BRADENTON — With a massive oil slick possibly edging closer to the Florida shores, the Florida Legislature ended its session without taking a vote on a pro-drilling in the Gulf of Mexico bill.
That was one of the highlights the Manatee County Commission heard Tuesday in a post-legislative session report.
Nick Azzara, the county information outreach coordinator and legislative liaison, and Cari Roth, the county’s Tallahassee lobbyist, told the commissioners the disastrous oil spill scuttled any chances of a bill allowing oil exploration in the gulf to win support.
“The explosion happened while they were in session,” Roth said. “But that doesn’t mean it won’t come back next year.”
Stopping the bill was a top priority for the commission, which sent letters to the county’s legislative delegation more than once during the regular session.
But Roth said the issue will follow many of the legislators home who are up for reelection.
Another issue the commission wanted to see fail was a bill that would have limited any revenue increase for local governments to 3.5 percent a year.
That bill never gathered any momentum in the Legislature, Azzara said.
One piece of legislation that did get through both houses was a bill that would permit local governments to regulate golf carts traveling on sidewalks.
Residents of several mobile home parks in Ellenton have taken their cause to Tallahassee to get this bill passed.
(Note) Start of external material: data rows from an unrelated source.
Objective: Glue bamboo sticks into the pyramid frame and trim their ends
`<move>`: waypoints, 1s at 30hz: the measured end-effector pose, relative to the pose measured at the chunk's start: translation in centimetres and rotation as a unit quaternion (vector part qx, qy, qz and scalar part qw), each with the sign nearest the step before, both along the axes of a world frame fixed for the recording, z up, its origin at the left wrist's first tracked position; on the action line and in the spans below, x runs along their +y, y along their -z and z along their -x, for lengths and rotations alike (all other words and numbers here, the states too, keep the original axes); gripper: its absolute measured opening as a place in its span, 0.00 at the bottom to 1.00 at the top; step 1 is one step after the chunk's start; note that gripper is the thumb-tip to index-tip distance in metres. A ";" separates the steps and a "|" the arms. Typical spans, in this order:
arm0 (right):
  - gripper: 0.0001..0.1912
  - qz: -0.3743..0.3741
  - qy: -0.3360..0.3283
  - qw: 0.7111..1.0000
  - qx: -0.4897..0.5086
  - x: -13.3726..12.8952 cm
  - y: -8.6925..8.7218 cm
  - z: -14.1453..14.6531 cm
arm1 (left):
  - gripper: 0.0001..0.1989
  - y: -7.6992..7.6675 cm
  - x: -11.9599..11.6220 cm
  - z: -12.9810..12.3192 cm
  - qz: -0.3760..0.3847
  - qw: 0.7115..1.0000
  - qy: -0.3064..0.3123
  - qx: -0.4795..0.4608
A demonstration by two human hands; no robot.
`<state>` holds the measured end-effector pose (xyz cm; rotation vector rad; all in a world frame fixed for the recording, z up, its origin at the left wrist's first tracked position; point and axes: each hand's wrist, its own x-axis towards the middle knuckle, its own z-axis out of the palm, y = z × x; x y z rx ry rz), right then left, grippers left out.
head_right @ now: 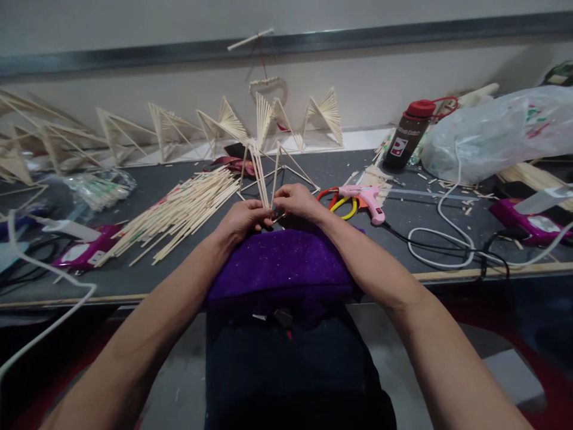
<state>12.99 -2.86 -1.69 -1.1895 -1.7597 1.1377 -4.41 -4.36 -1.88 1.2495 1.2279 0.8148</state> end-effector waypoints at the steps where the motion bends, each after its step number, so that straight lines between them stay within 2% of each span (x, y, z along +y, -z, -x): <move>1: 0.08 0.006 -0.006 1.000 0.011 0.0 0.0 0.0 | 0.05 0.0 0.0 0.1 -0.001 1.000 0.006 0.002; 7: 0.09 0.018 -0.016 1.000 0.015 -0.4 -0.2 0.6 | 0.05 -0.1 0.2 0.4 0.007 1.000 0.022 -0.018; 13: 0.07 0.040 -0.019 0.999 0.022 -0.4 0.2 0.9 | 0.03 -0.4 0.0 0.4 0.011 0.999 0.032 -0.027; 19: 0.08 0.055 -0.038 0.997 -0.022 -0.5 0.0 0.4 | 0.01 -0.5 0.3 0.6 0.020 0.999 0.045 -0.022; 21: 0.12 0.036 -0.045 0.996 -0.062 -0.5 -0.1 0.4 | 0.02 -0.5 0.4 0.7 0.018 0.998 0.051 -0.015; 26: 0.17 -0.078 -0.031 0.979 -0.184 -0.8 -0.4 0.7 | 0.04 -0.3 0.8 0.8 0.019 0.998 0.060 -0.013; 30: 0.18 -0.087 -0.023 0.973 -0.212 -1.0 -0.4 0.9 | 0.04 -0.2 0.9 0.8 0.018 0.998 0.055 -0.007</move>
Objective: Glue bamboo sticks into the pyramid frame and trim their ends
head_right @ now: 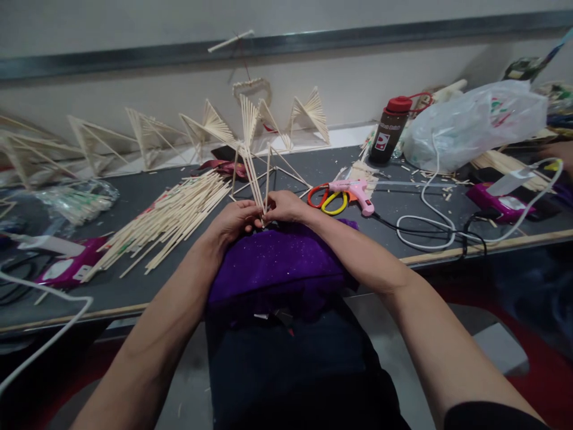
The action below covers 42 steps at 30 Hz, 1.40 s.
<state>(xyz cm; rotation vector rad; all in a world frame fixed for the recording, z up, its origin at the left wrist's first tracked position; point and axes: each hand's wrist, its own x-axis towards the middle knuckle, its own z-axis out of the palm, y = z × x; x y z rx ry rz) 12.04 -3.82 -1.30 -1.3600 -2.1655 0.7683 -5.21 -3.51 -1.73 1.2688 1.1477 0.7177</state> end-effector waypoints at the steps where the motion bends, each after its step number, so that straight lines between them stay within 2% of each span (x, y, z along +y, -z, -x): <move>1: 0.17 -0.003 0.002 1.000 -0.006 0.0 0.0 0.0 | 0.05 0.0 0.0 0.0 -0.002 1.000 0.001 0.000; 6: 0.15 -0.010 0.000 0.999 -0.031 -0.1 -0.2 0.1 | 0.07 0.1 -0.1 0.0 -0.005 1.000 0.004 0.001; 14: 0.17 -0.015 -0.017 0.999 -0.023 -0.1 -0.3 0.0 | 0.09 -0.1 -0.1 -0.2 -0.006 1.000 -0.014 0.008; 23: 0.19 -0.029 -0.020 0.999 -0.031 0.2 0.0 -0.1 | 0.15 0.1 0.8 0.4 0.016 1.000 0.010 0.010; 35: 0.17 -0.027 -0.018 0.999 -0.028 0.3 0.0 -0.2 | 0.16 -0.4 2.2 0.5 0.018 0.998 0.033 0.050; 42: 0.18 -0.026 -0.015 0.999 -0.023 0.4 0.2 -0.2 | 0.18 -0.3 2.3 0.5 0.022 0.998 0.036 0.040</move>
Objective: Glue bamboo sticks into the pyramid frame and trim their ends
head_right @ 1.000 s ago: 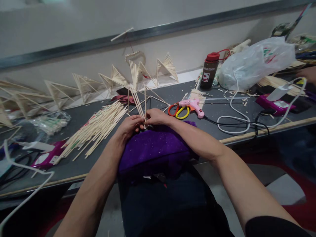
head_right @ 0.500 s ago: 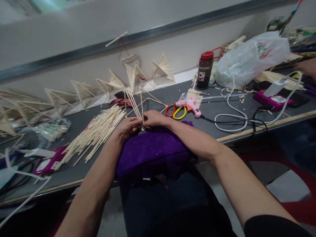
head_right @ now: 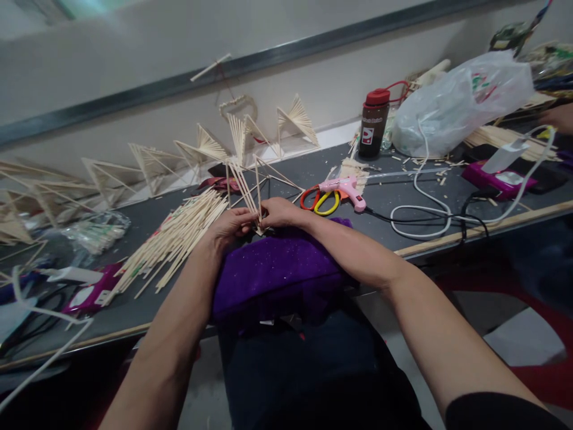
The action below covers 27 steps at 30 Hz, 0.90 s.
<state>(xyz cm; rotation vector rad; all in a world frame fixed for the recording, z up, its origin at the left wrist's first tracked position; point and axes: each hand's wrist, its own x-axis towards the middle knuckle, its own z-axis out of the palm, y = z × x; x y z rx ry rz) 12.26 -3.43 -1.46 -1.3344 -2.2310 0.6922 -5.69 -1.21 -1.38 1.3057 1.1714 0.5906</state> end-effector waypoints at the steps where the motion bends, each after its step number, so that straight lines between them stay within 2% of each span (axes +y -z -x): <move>1: 0.18 -0.002 0.003 1.000 -0.003 0.0 0.0 0.0 | 0.19 0.0 0.0 0.0 -0.001 1.000 0.000 -0.003; 10: 0.19 -0.011 0.005 1.000 -0.014 0.2 0.2 0.0 | 0.18 -0.3 0.3 -0.2 -0.018 1.000 0.004 0.010; 16: 0.16 -0.001 0.001 1.000 -0.008 0.0 -0.5 -0.6 | 0.18 -0.2 0.1 -0.3 -0.030 1.000 -0.005 0.008; 18: 0.15 0.005 0.010 1.000 0.018 0.2 -0.8 -1.1 | 0.17 -0.2 0.0 -0.3 -0.035 0.999 -0.008 0.006; 22: 0.12 0.046 0.033 0.988 0.141 0.5 -1.6 -2.5 | 0.15 -0.1 -0.1 -0.3 -0.048 0.999 -0.006 0.011; 25: 0.11 0.062 0.046 0.982 0.174 -0.7 -2.7 -4.0 | 0.14 0.2 0.0 -0.3 -0.053 0.998 -0.010 0.010; 27: 0.11 0.033 0.065 0.983 0.166 -2.2 -3.5 -5.5 | 0.13 0.3 0.1 -0.3 -0.053 0.998 -0.014 0.007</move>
It is uncertain if Gov. Charlie Crist will sign it.
“This is a good example of lobbying not deserving the bad reputation (it usually has),” Azzara said.
He said the legislators heard from several homeowner associations about the issue.
After the meeting, Commissioner Larry Bustle said it was a good report for the county, considering the atmosphere in Tallahassee this year.
“This particular session was a mess,” Bustle said. “The partisanship between the parties hindered any good legislation from passing.”
But at the same time the bickering may have been a blessing for other issues, especially the revenue limiting bill, he said.
“The things pertinent to local governments should be left to local governments,” Bustle said. “I’m happy that did not pass.”
Roth told the commissioners several items not on the their priority list with a county connection also won approval.
Rep. Ron Reagan, R-Bradenton, was very instrumental in getting the red-light running legislation passed, she said.
“He capped his House career with a very, very hard battle to get it passed,” Roth said.